Even more troubling, though, is that not only are computer lending algorithms identifying and penalizing African American and Latino borrowers — it’s occurring at a time when fintech, and computer-based lending, rules the roost. We already know that human-based lending produces biases, but so do the algorithms that are meant to help eliminate said biases. And, in turn, a large portion of African American or Latino homebuyers will likely face some discrimination during the lending process — human lender or otherwise.
The fact that computer-based lending isn’t reducing lender discrimination raises a ton of questions, including legal questions about statistical discrimination in the fintech era. It also points to the potential for widespread violations of U.S. fair lending laws.
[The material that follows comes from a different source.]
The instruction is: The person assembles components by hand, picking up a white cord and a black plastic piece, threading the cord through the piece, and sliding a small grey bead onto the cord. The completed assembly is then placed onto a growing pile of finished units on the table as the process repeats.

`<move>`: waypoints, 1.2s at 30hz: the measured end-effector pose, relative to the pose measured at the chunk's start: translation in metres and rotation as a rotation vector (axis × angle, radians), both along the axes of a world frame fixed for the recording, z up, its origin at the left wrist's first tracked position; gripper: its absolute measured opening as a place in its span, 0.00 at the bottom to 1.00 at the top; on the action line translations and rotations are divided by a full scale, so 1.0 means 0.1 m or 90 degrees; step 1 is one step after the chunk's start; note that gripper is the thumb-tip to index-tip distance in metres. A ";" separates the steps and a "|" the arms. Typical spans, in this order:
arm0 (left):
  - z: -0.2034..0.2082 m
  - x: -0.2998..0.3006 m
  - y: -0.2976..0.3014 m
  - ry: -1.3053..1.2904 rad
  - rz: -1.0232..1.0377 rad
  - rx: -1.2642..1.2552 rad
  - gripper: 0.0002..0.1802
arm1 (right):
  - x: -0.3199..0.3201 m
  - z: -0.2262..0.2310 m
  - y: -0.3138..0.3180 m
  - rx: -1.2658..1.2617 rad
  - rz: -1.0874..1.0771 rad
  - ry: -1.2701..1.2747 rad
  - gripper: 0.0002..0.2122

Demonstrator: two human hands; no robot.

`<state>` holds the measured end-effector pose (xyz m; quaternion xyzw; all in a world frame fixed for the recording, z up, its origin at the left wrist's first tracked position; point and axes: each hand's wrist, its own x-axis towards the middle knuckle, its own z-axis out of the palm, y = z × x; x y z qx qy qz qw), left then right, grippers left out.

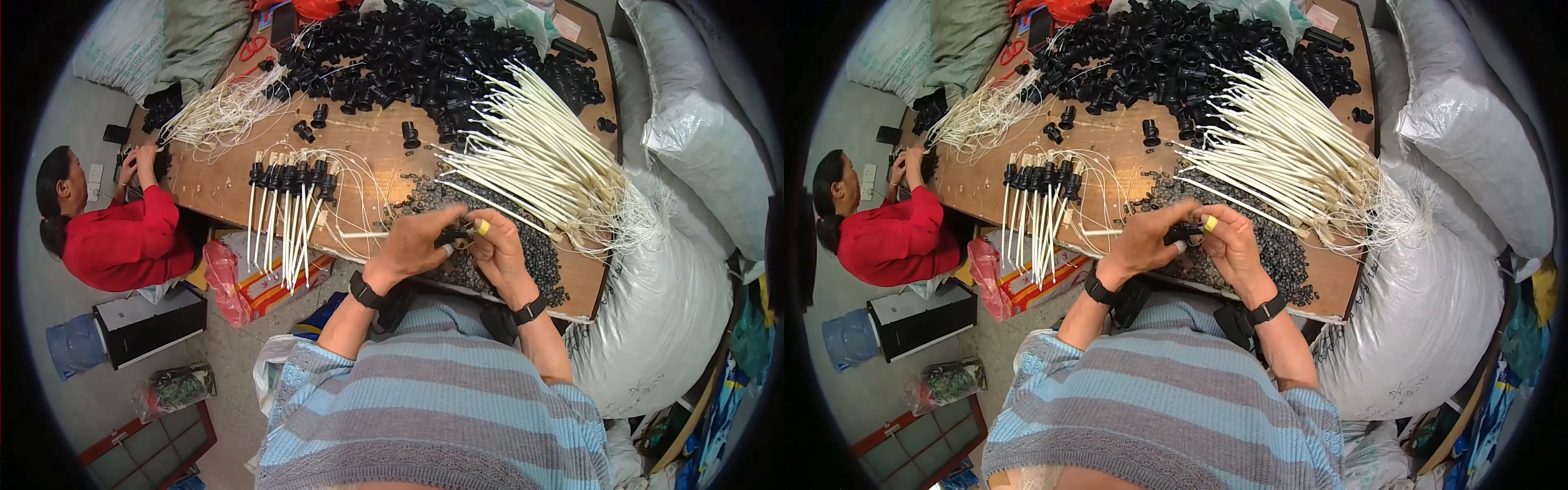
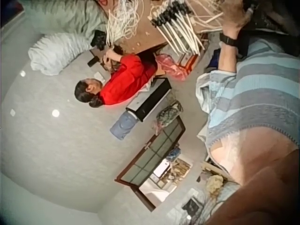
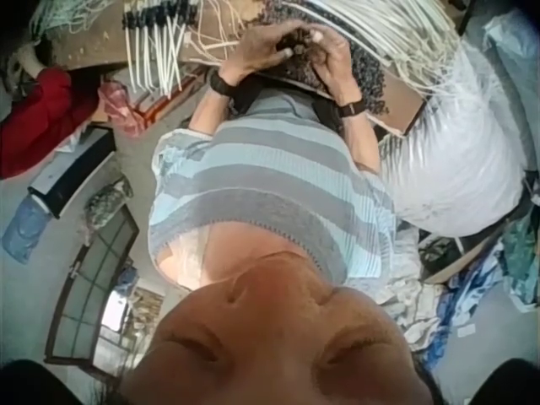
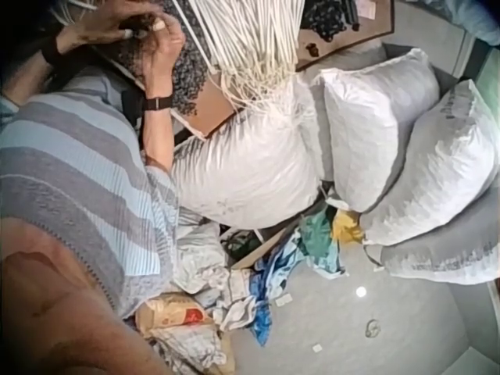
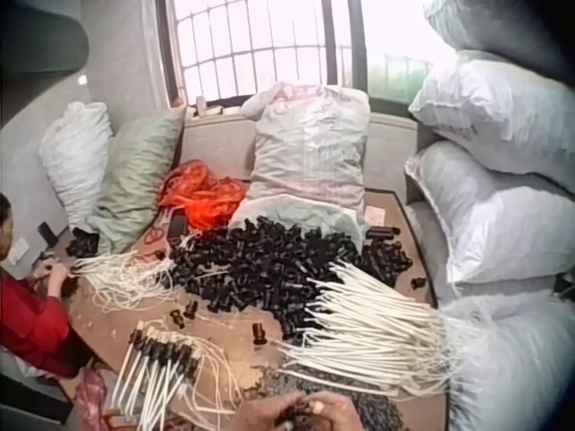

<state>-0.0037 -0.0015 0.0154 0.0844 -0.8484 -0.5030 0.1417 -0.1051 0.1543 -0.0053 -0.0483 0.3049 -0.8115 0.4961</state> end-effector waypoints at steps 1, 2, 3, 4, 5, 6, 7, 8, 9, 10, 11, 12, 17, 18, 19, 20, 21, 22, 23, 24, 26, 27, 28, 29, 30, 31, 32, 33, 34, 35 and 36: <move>-0.11 0.01 -0.03 -0.029 -0.031 -0.034 0.22 | 0.01 0.07 0.00 0.084 -0.014 0.047 0.10; -0.14 0.01 -0.05 -0.058 -0.061 -0.068 0.22 | 0.00 0.10 0.00 0.084 -0.014 0.047 0.10; -0.15 0.02 -0.09 -0.044 -0.051 -0.032 0.21 | 0.00 0.12 0.01 0.191 0.002 0.274 0.10; -0.14 0.02 -0.14 -0.044 -0.051 -0.033 0.21 | 0.00 0.15 0.01 0.297 0.019 0.501 0.11; -0.12 0.04 -0.18 -0.056 -0.044 -0.048 0.20 | 0.01 0.26 0.01 0.322 0.010 0.803 0.15; -0.11 0.05 -0.19 -0.068 -0.035 -0.064 0.20 | 0.02 0.26 0.02 0.321 0.013 0.803 0.15; -0.12 0.05 -0.17 -0.058 -0.017 -0.078 0.18 | 0.02 0.26 0.03 0.342 0.001 0.990 0.16; -0.12 0.04 -0.16 -0.058 -0.015 -0.082 0.18 | 0.00 0.26 0.02 0.357 -0.017 1.179 0.16; -0.11 0.04 -0.14 -0.063 -0.006 -0.132 0.16 | -0.01 0.27 0.00 0.353 -0.020 1.197 0.16; -0.10 0.04 -0.11 -0.070 0.004 -0.183 0.15 | -0.03 0.27 -0.01 0.343 -0.022 1.198 0.16; -0.09 0.02 -0.08 -0.026 -0.003 -0.218 0.14 | -0.05 0.27 -0.01 0.401 0.013 1.146 0.15; -0.08 0.01 -0.05 -0.030 0.007 -0.226 0.14 | -0.07 0.26 -0.05 0.456 0.053 1.092 0.15; -0.03 0.05 0.03 -0.044 -0.055 -0.339 0.14 | -0.29 0.41 -0.15 0.478 0.346 0.797 0.09; -0.02 0.07 0.02 -0.047 -0.050 -0.341 0.14 | -0.26 0.42 -0.16 0.472 0.330 0.802 0.08; -0.02 0.09 0.00 -0.035 -0.050 -0.348 0.13 | -0.23 0.42 -0.16 0.468 0.314 0.806 0.08; -0.02 0.11 0.00 -0.022 -0.052 -0.356 0.12 | -0.19 0.40 -0.17 0.464 0.319 0.807 0.08; -0.03 0.13 -0.01 -0.025 -0.048 -0.355 0.12 | -0.14 0.35 -0.17 0.464 0.281 0.786 0.10; -0.04 0.15 -0.02 -0.017 -0.046 -0.358 0.11 | -0.09 0.30 -0.18 0.464 0.243 0.764 0.12; -0.06 0.17 -0.03 -0.008 -0.047 -0.361 0.11 | -0.06 0.24 -0.20 0.457 0.215 0.797 0.13; -0.10 0.18 -0.05 -0.009 -0.048 -0.361 0.11 | -0.02 0.17 -0.22 0.457 0.215 0.795 0.13; -0.16 0.21 -0.09 0.032 -0.026 -0.343 0.11 | 0.05 0.09 -0.26 0.439 0.161 0.821 0.13; -0.17 0.23 -0.10 0.033 -0.028 -0.340 0.11 | 0.12 0.12 -0.30 0.443 0.130 0.885 0.08; -0.16 0.27 -0.12 0.029 0.007 -0.323 0.11 | 0.16 0.15 -0.29 0.447 0.130 0.885 0.08; -0.14 0.30 -0.20 0.027 0.043 -0.310 0.11 | 0.19 0.16 -0.31 0.414 0.093 0.912 0.10; -0.12 0.34 -0.28 0.027 0.042 -0.309 0.11 | 0.23 0.20 -0.32 0.382 0.059 0.934 0.12; -0.10 0.36 -0.40 0.039 0.101 -0.356 0.11 | 0.22 0.31 -0.32 0.352 -0.019 0.972 0.14; -0.07 0.41 -0.53 0.052 0.163 -0.402 0.11 | 0.12 0.32 -0.28 0.295 -0.091 1.058 0.10; -0.05 0.46 -0.65 0.025 0.268 -0.455 0.10 | 0.01 0.39 -0.21 0.359 -0.141 1.031 0.09; -0.03 0.52 -0.78 -0.002 0.373 -0.507 0.10 | -0.08 0.45 -0.14 0.422 -0.191 1.001 0.07; -0.03 0.60 -0.93 -0.017 0.423 -0.544 0.12 | -0.19 0.46 -0.09 0.416 -0.216 1.012 0.06; -0.03 0.66 -1.04 -0.032 0.468 -0.579 0.14 | -0.25 0.47 -0.05 0.416 -0.243 1.021 0.05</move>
While the issues with algorithm-based discrimination are harrowing, there are some bright spots in the fintech research that has been compiled over the last few years. While African American and Latino borrowers are more likely to be charged higher rates for borrowing money, the Berkeley researchers found that fintech lenders — i.e. algorithms — didn’t discriminate when it comes to accepting minority applicants. Traditional face-to-face lenders, on the other hand, did: unlike algorithm-based lending, face-to-face lenders were still 5% more likely to reject African American and Latino borrowers.
So, what now?
It’s pretty clear from the statistics and data that there’s a long road ahead for leveling the lending playing field for minorities. Despite the introduction of fintech innovations like algorithms and computer-based lending decisions, African American homeownership numbers have not increased in the last 35 years, and minorities continue to face an uphill battle when it comes to securing loans. The enforcement of anti-discrimination rules in housing and mortgage markets is a crucial component of changing the current lending landscape, as are the efforts by, and support for, community groups, community members and nonprofits that aim to change things for minorities in America.